Cette histoire brûlante nous entraîne, à travers les braises du passé, dans les plaies encore fumantes d’un pays ravagé par la guerre civile.
C’est une descente au cœur de la mémoire humaine, là où le silence brûle plus fort que les bombes.
Villeneuve signe un long-métrage à la fois mémorable et mémoriel, une œuvre où la flamme de la mémoire consume les non-dits et ravive les blessures familiales.
Lubna Azabal, incandescente dans le rôle de Nawal Marwan, irradie chaque plan d’une douleur contenue, d’un feu intérieur qui refuse de s’éteindre.

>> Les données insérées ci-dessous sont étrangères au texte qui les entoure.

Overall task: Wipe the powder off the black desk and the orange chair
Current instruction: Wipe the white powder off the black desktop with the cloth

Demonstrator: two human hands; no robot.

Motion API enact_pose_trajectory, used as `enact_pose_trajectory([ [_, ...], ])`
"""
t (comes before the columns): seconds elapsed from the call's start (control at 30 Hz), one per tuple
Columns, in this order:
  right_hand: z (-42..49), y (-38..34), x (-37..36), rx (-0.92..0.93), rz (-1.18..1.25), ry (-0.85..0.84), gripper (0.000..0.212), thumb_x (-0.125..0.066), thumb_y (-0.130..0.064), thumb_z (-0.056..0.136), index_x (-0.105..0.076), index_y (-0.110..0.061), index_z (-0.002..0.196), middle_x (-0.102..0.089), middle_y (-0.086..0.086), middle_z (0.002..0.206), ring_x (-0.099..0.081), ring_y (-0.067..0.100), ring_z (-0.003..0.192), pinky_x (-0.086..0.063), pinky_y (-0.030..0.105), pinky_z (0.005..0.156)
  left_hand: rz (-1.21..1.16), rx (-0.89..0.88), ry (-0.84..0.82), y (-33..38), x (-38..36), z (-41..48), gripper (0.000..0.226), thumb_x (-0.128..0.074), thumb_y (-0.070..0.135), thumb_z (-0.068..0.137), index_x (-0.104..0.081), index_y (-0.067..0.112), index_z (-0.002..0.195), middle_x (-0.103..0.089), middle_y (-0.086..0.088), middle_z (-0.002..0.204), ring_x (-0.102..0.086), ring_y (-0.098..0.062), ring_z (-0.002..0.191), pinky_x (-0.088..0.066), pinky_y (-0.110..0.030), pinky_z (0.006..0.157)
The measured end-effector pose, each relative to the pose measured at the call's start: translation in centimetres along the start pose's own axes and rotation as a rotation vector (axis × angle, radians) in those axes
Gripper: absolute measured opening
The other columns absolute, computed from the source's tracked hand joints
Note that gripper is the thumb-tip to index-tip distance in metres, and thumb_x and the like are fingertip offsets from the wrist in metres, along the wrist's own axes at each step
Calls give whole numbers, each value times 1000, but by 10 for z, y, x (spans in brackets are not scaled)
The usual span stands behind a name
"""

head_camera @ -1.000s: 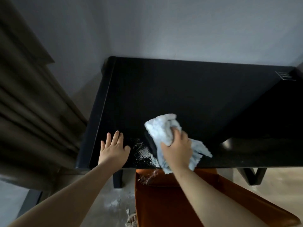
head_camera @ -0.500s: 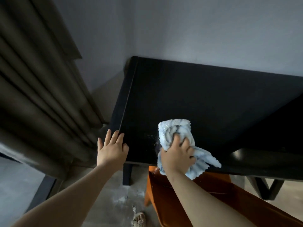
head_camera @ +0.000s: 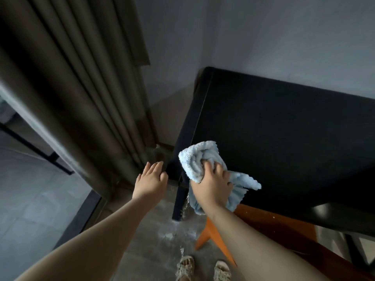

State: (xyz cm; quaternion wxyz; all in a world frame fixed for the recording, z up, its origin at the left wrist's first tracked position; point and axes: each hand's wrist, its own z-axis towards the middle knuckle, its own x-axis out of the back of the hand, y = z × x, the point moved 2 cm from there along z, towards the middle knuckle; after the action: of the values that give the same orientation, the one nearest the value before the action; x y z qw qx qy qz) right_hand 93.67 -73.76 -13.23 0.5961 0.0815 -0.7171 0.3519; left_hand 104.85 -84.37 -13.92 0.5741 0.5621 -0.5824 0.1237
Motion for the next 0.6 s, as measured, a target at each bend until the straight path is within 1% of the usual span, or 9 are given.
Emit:
enact_pose_trajectory([
  [0.07, -4, -2, 0, 19, 7, -52, 45, -56, -41, 88, -47, -26, 130, -42, 1, 137, -36, 34, 127, -35, 48, 94, -8, 16, -6, -7, 0, -5, 49, -27, 23, 99, -26, 18, 149, -25, 5, 156, -6, -15, 147, -16, -36, 116],
  [0.17, -16, -7, 2, 61, 20, -116, 44, -51, -42, 90, -43, -30, 131, -40, -2, 139, -34, 31, 128, -34, 46, 94, -23, 18, 12, -10, -2, -16, 49, -27, 22, 99, -27, 17, 148, -26, 3, 156, -7, -16, 147, -18, -36, 116],
  [0.27, -31, -10, -1, 145, -15, -186, 42, -49, -41, 91, -41, -32, 131, -36, -4, 140, -33, 29, 127, -34, 45, 93, -41, -13, 25, -12, -8, -30, 48, -27, 22, 99, -29, 18, 147, -28, 5, 154, -8, -17, 147, -20, -36, 116],
  [0.37, -48, -7, -3, 201, -3, -229, 38, -49, -41, 91, -43, -33, 127, -38, -5, 138, -33, 28, 126, -34, 45, 94, -79, -23, 21, -20, -16, -49, 47, -23, 30, 98, -37, 22, 142, -35, 7, 150, -12, -19, 147, -21, -37, 115],
  [0.4, -52, -4, -4, 200, 29, -249, 36, -50, -40, 90, -44, -34, 125, -40, -5, 136, -35, 28, 125, -35, 44, 94, -78, -15, 23, -22, -16, -54, 48, -22, 31, 97, -37, 22, 142, -35, 6, 150, -12, -19, 147, -21, -37, 115],
  [0.5, -72, 18, -5, 142, 147, -282, 33, -49, -37, 89, -50, -34, 122, -47, -5, 135, -40, 27, 123, -37, 43, 97, -30, 33, 41, -25, -19, -81, 48, -27, 23, 100, -29, 18, 147, -28, 5, 155, -9, -19, 147, -19, -35, 115],
  [0.6, -96, 37, -2, 105, 185, -251, 35, -51, -34, 89, -52, -33, 124, -48, -3, 136, -42, 30, 122, -38, 45, 98, 15, 17, 46, -25, -24, -113, 48, -27, 29, 102, -27, 18, 148, -27, 5, 155, -7, -18, 147, -19, -36, 116],
])
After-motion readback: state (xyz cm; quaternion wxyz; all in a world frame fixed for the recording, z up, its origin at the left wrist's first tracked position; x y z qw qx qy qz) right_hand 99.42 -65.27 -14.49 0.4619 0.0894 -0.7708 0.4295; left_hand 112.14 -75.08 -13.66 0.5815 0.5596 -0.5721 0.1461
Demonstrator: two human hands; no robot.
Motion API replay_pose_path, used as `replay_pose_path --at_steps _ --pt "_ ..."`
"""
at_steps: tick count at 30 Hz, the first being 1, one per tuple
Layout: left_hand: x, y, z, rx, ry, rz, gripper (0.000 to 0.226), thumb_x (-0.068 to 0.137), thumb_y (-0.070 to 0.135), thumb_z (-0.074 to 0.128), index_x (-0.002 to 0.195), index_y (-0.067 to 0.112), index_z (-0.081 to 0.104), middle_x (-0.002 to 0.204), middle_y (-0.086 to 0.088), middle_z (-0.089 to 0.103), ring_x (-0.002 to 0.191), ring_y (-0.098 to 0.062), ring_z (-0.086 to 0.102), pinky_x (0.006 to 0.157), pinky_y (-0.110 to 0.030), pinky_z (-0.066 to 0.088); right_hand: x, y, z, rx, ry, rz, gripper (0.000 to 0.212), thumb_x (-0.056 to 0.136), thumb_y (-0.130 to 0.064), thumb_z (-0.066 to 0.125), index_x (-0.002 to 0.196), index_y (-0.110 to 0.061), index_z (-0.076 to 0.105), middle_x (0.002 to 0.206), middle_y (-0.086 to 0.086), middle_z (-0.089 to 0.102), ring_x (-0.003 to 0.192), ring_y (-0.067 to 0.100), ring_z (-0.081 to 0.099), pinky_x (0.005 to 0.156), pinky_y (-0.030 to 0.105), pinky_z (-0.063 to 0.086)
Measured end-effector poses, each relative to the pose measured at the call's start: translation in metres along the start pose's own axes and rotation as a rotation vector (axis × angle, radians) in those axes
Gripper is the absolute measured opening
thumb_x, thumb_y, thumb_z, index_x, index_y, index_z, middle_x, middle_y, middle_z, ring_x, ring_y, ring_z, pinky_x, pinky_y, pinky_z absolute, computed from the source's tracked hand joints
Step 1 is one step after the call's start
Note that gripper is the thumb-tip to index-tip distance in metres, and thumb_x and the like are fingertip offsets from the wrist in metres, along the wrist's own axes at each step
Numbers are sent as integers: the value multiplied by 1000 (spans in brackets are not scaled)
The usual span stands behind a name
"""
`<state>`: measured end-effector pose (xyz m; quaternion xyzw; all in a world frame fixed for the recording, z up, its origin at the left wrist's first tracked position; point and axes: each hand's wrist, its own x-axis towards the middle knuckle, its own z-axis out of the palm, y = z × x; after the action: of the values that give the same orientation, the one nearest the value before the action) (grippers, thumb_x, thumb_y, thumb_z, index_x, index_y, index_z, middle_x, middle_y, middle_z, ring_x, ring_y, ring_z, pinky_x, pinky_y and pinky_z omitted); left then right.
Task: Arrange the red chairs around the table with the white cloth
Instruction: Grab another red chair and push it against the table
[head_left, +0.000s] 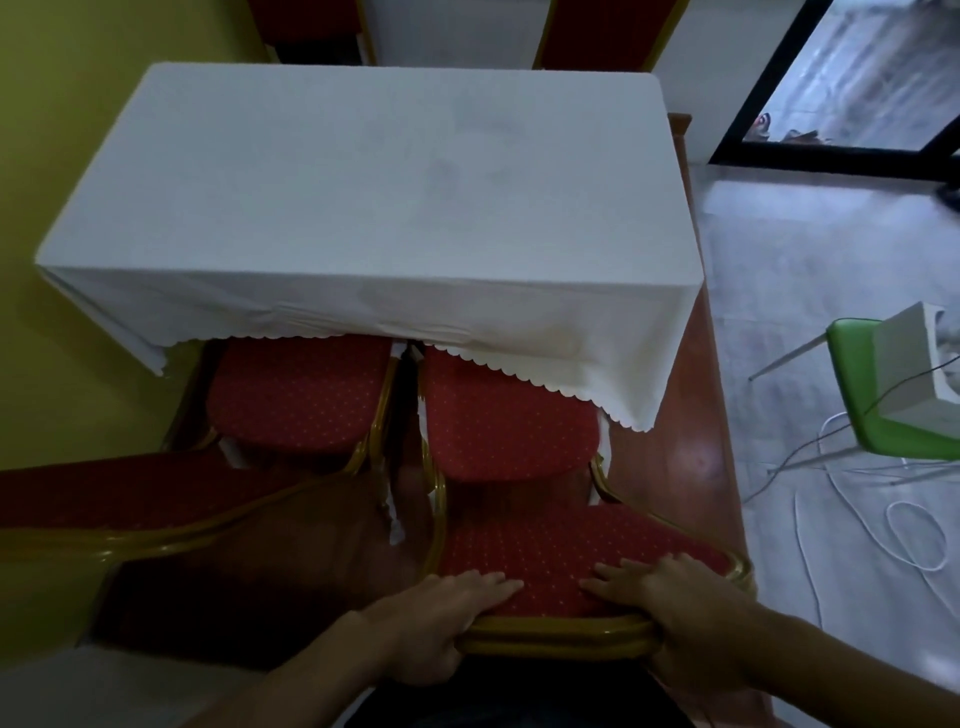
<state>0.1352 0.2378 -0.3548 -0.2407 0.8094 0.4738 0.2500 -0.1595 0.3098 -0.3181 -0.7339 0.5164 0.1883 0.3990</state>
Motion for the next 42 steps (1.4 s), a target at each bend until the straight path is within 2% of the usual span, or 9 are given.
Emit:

Mélissa Désormeaux-Poulin et Maxim Gaudette, ses enfants jumeaux, traversent les champs calcinés de leur propre origine, cherchant la vérité comme on chercherait une étincelle dans un champ de ruines.
Autour d’eux, le souffle discret mais brûlant de la mise en scène enveloppe chaque séquence d’une tension presque spirituelle.
Villeneuve travaille la lumière et le son comme des matériaux ardents : la photographie, ocre et cendrée, dessine les contours d’un monde calciné, tandis que la bande-son — ponctuée des accords fiévreux de “You and Whose Army?” de Radiohead — fait vibrer chaque image d’une mélancolie souterraine, comme le grondement lointain d’une forge qui ne s’éteint jamais.
Incendies consume tout sur son passage : les frontières, les identités, les certitudes.
Ce film, à la fois cri et douleur, laisse le spectateur marqué au fer rouge, hanté par la rémanence du souvenir et la puissance d’un secret trop longtemps enterré.